**Problem:** Read the material below and count the lines holding the string "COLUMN". Give that count with nothing added.
= = = = =
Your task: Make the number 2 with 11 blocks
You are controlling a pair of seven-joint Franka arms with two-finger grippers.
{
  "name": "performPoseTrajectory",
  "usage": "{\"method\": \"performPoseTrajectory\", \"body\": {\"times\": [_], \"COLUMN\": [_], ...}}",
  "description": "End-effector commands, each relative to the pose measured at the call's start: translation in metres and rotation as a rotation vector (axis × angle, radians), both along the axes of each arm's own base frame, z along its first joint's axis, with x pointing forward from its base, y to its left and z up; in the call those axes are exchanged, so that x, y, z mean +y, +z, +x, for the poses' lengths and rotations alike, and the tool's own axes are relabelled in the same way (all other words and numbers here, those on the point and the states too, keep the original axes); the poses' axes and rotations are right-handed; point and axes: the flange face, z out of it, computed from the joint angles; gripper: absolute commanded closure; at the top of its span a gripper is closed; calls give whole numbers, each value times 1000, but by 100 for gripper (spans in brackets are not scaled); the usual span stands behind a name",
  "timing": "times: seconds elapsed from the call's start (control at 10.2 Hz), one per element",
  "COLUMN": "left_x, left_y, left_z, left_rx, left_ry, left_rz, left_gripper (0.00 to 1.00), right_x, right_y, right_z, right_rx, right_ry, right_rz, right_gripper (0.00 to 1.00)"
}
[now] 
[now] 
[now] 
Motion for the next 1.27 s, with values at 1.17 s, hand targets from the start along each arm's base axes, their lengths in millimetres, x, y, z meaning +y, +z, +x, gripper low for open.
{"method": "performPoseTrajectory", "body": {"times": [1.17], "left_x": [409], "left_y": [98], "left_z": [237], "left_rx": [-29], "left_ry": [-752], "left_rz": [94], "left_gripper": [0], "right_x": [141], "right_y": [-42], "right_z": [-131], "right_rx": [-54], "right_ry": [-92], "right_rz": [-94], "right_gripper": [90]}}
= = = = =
**Expected answer:** 2